Analysis of the Interactions between GABA(A) Receptors and T3 using Electrophysiology and Molecular Dynamics Simulations

Abstract

Disorders of the thyroid cause a multitude of neurological dysfunctions including depression, anxiety, and psychosis. Thyroid hormones have been primarily thought to act via genomic mechanisms throughout the organism; however, recently another mechanism has been proposed for the adult brain. We hypothesize that the thyroid hormone triiodothyronine (T3) acts directly on GABA(A) receptors via a mechanism similar to that of neurosteroids.
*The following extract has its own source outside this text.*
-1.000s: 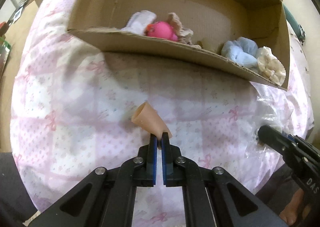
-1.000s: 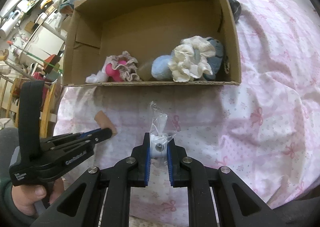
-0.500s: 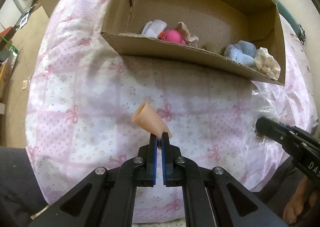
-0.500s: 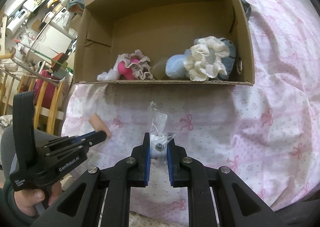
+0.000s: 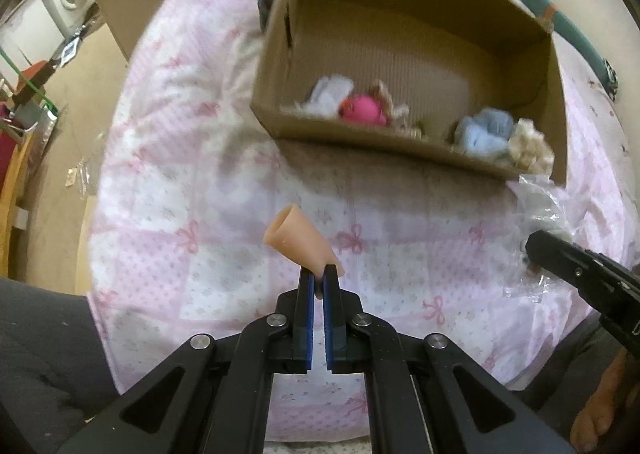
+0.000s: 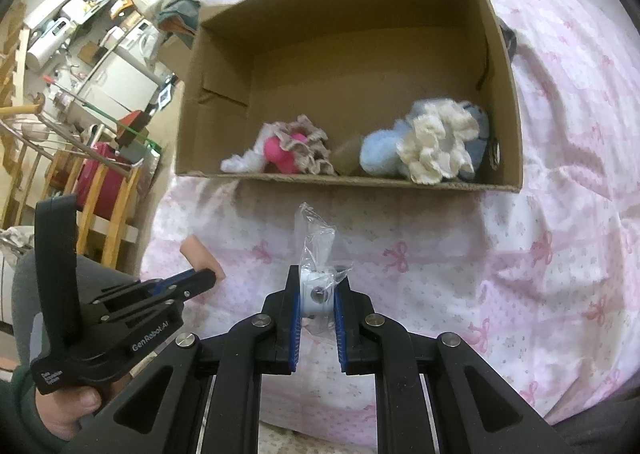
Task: Organize soft objects
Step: 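Carry the cardboard tube and plastic bag over the box with both grippers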
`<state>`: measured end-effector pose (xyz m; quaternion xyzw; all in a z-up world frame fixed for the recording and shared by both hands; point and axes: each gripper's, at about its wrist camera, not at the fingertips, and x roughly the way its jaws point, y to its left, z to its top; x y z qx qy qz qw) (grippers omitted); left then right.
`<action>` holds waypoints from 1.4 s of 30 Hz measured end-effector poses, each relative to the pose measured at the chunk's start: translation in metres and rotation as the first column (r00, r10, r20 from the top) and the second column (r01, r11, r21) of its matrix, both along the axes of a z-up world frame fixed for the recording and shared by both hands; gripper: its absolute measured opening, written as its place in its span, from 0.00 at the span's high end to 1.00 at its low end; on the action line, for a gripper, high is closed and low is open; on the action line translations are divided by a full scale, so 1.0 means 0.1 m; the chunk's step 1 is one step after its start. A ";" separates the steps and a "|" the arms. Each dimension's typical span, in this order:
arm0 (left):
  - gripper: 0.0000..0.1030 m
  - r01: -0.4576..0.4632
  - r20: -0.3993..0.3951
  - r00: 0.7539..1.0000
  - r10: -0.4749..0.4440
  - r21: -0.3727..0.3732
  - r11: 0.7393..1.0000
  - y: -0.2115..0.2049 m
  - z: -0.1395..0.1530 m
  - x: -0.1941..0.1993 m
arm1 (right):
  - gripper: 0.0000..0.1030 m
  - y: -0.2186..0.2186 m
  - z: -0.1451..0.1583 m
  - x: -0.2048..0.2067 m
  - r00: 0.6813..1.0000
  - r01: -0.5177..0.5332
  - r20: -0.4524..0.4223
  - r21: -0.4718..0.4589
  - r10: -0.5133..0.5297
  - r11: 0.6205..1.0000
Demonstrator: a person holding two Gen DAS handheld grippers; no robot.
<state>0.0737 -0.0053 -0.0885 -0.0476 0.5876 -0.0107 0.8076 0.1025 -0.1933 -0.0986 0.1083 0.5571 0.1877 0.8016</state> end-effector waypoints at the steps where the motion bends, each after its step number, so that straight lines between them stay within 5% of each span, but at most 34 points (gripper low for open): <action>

Previous electrophysiology experiments on expressed recombinant GABA(A) receptors demonstrated an inhibition of GABA responses in the presence of T3, and, at much higher concentrations of T3 alone, a direct stimulation of receptor activity. Current experiments are being conducted to investigate stereoselective effects and interactions with other compounds known to bind directly to the GABA(A) receptor. using a GABA(A) receptor homology model based on the crystal structure of the related Glutamate-gated chloride channel, atomic resolution molecular dynamics simulations were conducted to analyze the possible interaction of T3 and the GABA(A) receptor. In simulations, T3 is stable in binding sites in the transmembrane domain of the GABA(A)receptor in a region that is associated with the activation by neurosteroids. Alchemical free energy perturbation calculations are underway to test the affinity of T3 for the binding site in the GABA(A) receptor. Our results provide strong evidence supporting earlier experimental findings indicating a role of T3 in regulating the activity of GABA(A) receptors in brain, while bringing additional insight into both the molecular binding mode and the mechanism of modulation.